__Problem details__
Take the material below from its first line through the line containing "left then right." and, please, write those lines again exactly.

__Given data__
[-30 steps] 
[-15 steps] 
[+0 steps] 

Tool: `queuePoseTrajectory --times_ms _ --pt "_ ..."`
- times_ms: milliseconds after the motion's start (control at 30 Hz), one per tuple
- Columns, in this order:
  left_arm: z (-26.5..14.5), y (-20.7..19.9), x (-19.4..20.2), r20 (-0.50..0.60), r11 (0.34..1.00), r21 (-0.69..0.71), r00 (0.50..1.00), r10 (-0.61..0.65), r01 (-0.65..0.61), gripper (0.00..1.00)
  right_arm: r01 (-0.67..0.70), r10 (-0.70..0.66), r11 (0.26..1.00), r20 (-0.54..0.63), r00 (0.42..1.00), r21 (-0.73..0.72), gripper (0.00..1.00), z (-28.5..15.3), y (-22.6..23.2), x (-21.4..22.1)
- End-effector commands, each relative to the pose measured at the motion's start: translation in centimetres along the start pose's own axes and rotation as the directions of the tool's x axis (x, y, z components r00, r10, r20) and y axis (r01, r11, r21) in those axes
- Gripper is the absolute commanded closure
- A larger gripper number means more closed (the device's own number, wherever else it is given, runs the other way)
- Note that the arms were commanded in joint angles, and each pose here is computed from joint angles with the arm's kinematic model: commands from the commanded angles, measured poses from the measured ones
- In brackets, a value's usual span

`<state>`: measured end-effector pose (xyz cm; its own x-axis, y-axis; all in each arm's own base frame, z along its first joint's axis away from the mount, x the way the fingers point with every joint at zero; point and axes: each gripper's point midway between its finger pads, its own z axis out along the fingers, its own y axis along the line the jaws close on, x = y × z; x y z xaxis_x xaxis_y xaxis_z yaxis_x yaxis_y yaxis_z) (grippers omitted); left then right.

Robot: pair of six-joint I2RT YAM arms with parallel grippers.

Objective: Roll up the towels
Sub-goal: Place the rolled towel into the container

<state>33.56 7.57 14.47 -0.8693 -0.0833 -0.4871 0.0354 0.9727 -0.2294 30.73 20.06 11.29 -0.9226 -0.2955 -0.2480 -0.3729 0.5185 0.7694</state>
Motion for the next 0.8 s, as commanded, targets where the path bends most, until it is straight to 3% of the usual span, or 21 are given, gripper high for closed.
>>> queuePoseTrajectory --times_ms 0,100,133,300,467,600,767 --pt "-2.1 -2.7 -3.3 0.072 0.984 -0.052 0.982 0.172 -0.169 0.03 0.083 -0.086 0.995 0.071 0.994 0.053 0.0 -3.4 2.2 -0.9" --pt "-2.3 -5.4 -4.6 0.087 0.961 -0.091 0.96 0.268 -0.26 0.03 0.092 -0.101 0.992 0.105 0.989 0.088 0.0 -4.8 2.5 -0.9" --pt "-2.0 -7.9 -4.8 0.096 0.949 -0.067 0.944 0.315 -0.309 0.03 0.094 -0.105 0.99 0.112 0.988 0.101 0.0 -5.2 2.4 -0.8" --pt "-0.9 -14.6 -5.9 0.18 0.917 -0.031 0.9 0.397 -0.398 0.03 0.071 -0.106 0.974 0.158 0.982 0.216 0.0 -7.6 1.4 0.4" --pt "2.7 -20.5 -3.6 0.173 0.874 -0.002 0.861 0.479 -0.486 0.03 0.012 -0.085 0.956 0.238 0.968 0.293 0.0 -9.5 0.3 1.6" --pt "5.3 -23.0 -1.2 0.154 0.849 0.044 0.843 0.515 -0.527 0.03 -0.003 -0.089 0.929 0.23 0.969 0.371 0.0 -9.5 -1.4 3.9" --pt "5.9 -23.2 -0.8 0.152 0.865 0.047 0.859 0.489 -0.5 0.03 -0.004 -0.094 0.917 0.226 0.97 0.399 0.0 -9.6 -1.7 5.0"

__Output of the task__
[-30 steps] 
[-15 steps] 
[+0 steps] 

Tool: `queuePoseTrajectory --times_ms _ --pt "_ ..."`
- times_ms: milliseconds after the motion's start (control at 30 Hz), one per tuple
- Columns, in this order:
  left_arm: z (-26.5..14.5), y (-20.7..19.9), x (-19.4..20.2), r20 (-0.50..0.60), r11 (0.34..1.00), r21 (-0.69..0.71), r00 (0.50..1.00), r10 (-0.61..0.65), r01 (-0.65..0.61), gripper (0.00..1.00)
  right_arm: r01 (-0.67..0.70), r10 (-0.70..0.66), r11 (0.26..1.00), r20 (-0.54..0.63), r00 (0.42..1.00), r21 (-0.73..0.72), gripper (0.00..1.00), z (-28.5..15.3), y (-22.6..23.2), x (-21.4..22.1)
- End-effector commands, each relative to the pose measured at the motion's start: translation in centimetres along the start pose's own axes and rotation as the directions of the tool's x axis (x, y, z components r00, r10, r20) and y axis (r01, r11, r21) in those axes
- Gripper is the absolute commanded closure
- A larger gripper number means more closed (the device's own number, wherever else it is given, runs the other way)
- Note that the arms were commanded in joint angles, and each pose here is computed from joint angles with the arm's kinematic model: commands from the commanded angles, measured poses from the measured ones
- In brackets, a value's usual span

`<state>`: measured end-effector pose (xyz cm; its own x-axis, y-axis; all in each arm's own base frame, z along its first joint's axis away from the mount, x the way the fingers point with every joint at zero; point and axes: each gripper's point midway between its finger pads, its own z axis out along the fingers, its own y axis along the line the jaws close on, x = y × z; x y z xaxis_x xaxis_y xaxis_z yaxis_x yaxis_y yaxis_z) (grippers omitted); left then right.

The output is now finished.